── INPUT DATA

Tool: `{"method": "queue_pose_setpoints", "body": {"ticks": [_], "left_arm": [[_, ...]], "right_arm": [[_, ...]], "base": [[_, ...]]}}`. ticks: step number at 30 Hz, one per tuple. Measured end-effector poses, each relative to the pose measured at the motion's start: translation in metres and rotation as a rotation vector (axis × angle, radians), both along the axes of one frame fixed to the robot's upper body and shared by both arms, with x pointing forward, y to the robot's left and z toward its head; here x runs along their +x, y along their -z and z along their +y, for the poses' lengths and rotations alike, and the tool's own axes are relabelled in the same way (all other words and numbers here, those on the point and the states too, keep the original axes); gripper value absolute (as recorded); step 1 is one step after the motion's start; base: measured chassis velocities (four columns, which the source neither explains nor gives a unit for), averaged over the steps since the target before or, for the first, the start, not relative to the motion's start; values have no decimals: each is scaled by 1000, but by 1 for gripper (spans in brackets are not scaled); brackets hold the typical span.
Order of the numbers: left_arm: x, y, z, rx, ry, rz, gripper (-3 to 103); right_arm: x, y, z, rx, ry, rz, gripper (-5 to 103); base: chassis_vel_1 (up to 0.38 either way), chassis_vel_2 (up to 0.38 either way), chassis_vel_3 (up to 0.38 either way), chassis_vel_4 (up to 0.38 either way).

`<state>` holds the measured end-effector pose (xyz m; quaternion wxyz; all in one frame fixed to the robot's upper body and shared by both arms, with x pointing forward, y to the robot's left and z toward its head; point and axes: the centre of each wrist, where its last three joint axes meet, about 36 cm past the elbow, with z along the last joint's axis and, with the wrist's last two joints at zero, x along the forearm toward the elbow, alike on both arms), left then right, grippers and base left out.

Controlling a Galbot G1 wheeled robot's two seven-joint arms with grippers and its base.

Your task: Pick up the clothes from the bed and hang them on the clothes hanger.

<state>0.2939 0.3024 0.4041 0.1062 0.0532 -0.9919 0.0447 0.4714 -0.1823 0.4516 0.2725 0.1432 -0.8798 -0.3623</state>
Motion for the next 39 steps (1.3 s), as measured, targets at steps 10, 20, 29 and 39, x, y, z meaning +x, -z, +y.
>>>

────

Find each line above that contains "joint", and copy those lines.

**RESULT BELOW**
`<state>` holds the measured end-effector pose (xyz m; quaternion wxyz; all in one frame fixed to the robot's upper body and shared by both arms, with x pointing forward, y to the robot's left and z toward its head; point and axes: the centre of each wrist, where its last three joint axes meet, about 36 cm past the elbow, with z along the last joint's axis and, with the wrist's last two joints at zero, x along the forearm toward the elbow, alike on both arms), left then right, grippers and base left out.
Controlling a Galbot G1 wheeled robot's two seven-joint arms with grippers and its base.

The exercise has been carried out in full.